Während die herrschende Klasse in Armenien in Jerewan eine Art Scheinnormalität aufrecht erhalten will, sind es die Angehörigen der Arbeiter:innen und Bäuer:innen, die unter dem Krieg leiden. Die Organisierung von Selbstverteidigungseinheiten ist unerlässlich, da die Gefahr eminent ist.
Egal welches weitere Zugeständnis die armenische Regierung machen wird, um einen Krieg zu verhindern: Bei den pantürkischen Mördern kommt der Appetit beim Essen. Sie werden dort nicht aufhören, sondern weitermachen. Jeglicher unabhängiger armenischer Staat ist in den Augen der Türkei und Aserbaidschans ein Hindernis, egal wie dieser Staat konstituiert ist und egal wie stark oder schwach dieser Staat ist. Dies gilt sowohl für die Republik Armenien, als auch die Republik Arzach, die beide entwaffnet, belagert und zerstört werden sollen, wenn es nach den Willen der beiden Diktatoren geht.
Selbst die Gefahr eines großen, regionalen Krieges ist gegeben, da nicht zuletzt mit Russland der bisherige Hegemon im Südkaukaus aufgrund des Ukraine-Krieges schwächelt und selbst Angriffe auf seine eigenen Grenztruppen des FSB unbeantwortet lässt (der FSB überwacht ebenfalls die Grenze und wurde selbst von den Azeris beschossen).
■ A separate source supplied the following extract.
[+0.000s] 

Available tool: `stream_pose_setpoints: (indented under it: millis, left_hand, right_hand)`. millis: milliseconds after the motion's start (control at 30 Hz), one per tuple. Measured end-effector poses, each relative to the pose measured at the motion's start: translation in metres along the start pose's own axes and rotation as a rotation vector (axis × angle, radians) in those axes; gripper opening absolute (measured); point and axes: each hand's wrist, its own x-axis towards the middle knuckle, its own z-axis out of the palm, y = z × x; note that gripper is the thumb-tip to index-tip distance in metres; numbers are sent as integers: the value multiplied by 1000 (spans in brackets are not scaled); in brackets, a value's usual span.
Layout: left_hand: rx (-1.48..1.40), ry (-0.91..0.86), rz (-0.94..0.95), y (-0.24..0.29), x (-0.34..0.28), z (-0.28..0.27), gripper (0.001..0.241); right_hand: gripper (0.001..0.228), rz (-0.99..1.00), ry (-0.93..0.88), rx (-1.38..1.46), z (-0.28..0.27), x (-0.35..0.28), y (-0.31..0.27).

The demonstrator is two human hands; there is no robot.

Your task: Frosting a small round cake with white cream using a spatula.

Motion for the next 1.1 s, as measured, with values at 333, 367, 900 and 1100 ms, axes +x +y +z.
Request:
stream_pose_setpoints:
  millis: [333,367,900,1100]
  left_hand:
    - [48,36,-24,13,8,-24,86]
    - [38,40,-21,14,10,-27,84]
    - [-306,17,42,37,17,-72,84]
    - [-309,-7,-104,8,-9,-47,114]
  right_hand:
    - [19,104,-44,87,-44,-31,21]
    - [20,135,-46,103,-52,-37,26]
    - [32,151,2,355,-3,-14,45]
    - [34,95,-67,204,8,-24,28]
Die Türkei sieht sich schon seit langem als Kandidat für die Rolle des Hegemons in der Region, was auch der oben erwähnte Tweet von Erdogan unterstreicht: Schon damals wollten sie an das Kaspische Meer stoßen und sich dort etablieren, allerdings sorgte die Niederlage des Osmanischen Reiches im Ersten Weltkrieg für deren späteren Rückzug.
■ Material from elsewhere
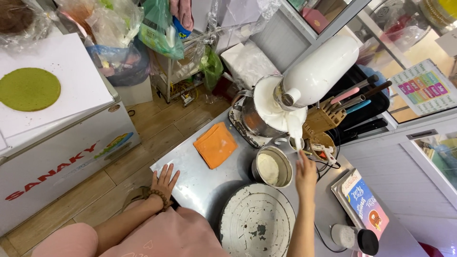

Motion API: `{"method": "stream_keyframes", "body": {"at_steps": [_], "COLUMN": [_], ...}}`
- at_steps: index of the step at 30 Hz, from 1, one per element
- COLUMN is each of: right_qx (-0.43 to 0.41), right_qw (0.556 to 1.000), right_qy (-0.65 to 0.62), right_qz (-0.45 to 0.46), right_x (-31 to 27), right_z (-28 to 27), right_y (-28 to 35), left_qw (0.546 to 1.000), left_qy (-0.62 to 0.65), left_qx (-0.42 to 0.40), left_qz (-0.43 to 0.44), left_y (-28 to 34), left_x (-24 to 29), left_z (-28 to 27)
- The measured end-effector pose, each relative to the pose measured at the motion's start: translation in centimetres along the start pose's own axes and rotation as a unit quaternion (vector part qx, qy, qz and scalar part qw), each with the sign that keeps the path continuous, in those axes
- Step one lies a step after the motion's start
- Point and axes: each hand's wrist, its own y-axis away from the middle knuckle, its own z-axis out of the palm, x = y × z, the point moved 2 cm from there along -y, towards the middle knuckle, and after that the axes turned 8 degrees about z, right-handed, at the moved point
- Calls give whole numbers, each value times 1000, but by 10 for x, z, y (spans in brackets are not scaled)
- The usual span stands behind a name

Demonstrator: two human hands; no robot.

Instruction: Scraping batter from a mixer bowl and stirring it in a smaller bowl.

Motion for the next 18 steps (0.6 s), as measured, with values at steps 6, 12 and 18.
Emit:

Gleichwohl wird die Türkei diese Rolle kaum ohne den Widerspruch des Iran übernehmen können, der selbst durch die Revolutionsgarden mehrfach angekündigt hat, dass eine Beschädigung oder Auflösung der armenisch-iranischen Grenze für sie eine rote Linie darstellt und als einen Krieg gegen sich selbst angesehen wird. Ob Teheran diese Worte in Taten umsetzen kann, ist eine andere Frage, jedenfalls berichten iranische Kanäle von der Mobilisierung von bis zu 45.000 Soldaten entlang ihrer nördlichen Grenze.